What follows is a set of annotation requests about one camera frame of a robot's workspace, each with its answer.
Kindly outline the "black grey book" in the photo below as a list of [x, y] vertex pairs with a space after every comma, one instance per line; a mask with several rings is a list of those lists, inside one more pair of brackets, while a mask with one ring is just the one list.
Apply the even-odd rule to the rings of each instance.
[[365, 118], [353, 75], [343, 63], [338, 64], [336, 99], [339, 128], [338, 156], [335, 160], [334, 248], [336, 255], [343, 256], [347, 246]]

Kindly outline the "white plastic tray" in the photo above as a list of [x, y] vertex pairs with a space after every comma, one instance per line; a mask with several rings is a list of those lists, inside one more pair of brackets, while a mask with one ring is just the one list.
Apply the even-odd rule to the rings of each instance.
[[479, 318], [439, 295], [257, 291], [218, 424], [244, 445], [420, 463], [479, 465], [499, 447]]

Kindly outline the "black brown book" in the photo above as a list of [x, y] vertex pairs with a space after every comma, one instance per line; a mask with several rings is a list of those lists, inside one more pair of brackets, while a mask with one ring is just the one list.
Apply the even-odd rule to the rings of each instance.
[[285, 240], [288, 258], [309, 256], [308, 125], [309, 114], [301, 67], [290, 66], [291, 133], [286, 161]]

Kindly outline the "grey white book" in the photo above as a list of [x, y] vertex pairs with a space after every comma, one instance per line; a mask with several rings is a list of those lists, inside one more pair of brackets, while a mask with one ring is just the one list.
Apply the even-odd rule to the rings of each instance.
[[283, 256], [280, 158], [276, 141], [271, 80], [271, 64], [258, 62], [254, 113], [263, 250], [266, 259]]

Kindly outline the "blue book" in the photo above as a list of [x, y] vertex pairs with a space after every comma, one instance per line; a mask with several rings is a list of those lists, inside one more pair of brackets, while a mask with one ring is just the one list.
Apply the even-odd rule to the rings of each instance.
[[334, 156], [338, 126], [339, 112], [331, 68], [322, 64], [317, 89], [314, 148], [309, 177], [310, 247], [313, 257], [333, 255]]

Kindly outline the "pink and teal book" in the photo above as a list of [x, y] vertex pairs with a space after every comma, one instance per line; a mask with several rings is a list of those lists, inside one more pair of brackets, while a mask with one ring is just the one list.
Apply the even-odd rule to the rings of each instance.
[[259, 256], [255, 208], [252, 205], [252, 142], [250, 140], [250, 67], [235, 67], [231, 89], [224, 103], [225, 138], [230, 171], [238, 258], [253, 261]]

* _Work instructions_:
Quote the records above from their first line through the line containing "the photo below", both ends included.

* _Solution for this problem_:
What follows is a set of annotation requests about one camera frame of a robot's workspace, each with its answer.
Kindly outline the "black grey book" in the photo below as a list of [x, y] vertex pairs with a space after every comma, one instance per line; a mask with several rings is a list of those lists, inside one more pair of brackets, while a mask with one ring is just the one list.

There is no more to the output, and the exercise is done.